- Data section
********
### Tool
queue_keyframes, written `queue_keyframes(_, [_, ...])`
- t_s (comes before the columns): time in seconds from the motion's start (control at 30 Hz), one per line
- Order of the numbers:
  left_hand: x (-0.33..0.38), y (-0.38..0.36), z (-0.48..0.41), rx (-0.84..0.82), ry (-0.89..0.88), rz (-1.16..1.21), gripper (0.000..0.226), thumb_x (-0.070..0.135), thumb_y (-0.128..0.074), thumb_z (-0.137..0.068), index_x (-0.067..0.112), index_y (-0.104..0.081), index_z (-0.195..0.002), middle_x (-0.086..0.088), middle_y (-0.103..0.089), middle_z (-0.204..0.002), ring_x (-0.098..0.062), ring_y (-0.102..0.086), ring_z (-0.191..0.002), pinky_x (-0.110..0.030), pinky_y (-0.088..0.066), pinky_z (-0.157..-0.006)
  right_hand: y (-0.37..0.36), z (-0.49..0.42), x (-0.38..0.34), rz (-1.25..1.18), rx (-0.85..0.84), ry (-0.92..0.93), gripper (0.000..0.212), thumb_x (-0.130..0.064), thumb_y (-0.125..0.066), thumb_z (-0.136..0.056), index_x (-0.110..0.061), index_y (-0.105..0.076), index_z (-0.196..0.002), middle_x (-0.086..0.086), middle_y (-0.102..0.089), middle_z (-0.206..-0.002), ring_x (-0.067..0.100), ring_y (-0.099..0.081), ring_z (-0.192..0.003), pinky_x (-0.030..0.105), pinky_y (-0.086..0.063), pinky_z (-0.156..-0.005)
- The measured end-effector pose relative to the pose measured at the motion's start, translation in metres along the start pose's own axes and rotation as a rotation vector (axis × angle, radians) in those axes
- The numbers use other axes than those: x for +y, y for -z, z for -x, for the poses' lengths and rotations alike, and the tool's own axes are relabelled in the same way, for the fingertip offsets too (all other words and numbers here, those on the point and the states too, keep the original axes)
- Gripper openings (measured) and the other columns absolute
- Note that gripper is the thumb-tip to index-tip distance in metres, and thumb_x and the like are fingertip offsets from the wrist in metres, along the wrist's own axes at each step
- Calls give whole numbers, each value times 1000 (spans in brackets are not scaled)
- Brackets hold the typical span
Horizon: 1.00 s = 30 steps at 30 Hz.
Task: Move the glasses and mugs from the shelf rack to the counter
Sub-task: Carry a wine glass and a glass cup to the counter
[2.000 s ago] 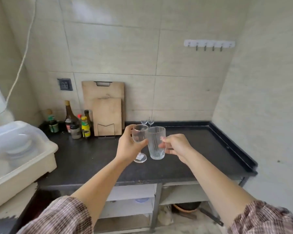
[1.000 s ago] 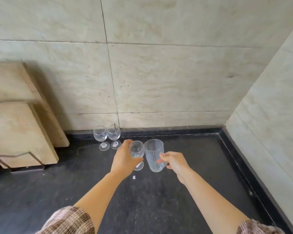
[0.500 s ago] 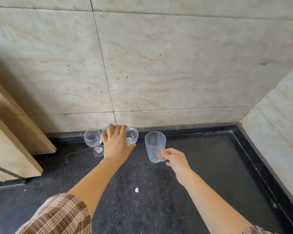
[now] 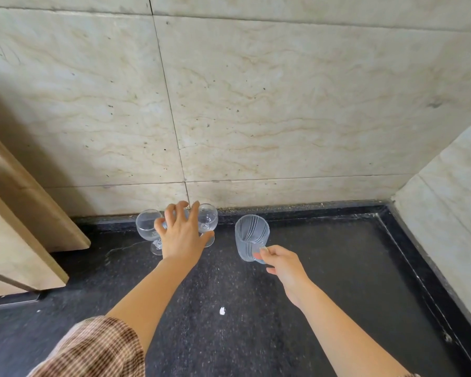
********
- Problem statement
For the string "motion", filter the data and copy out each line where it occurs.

- Answer to this exercise
- t_s (comes before the columns): time in seconds from the motion's start (control at 30 Hz), one per line
- The measured end-effector pose relative to the pose measured at the motion's start, translation in metres along the start pose's own axes and rotation as a rotation vector (axis × angle, radians) in those axes

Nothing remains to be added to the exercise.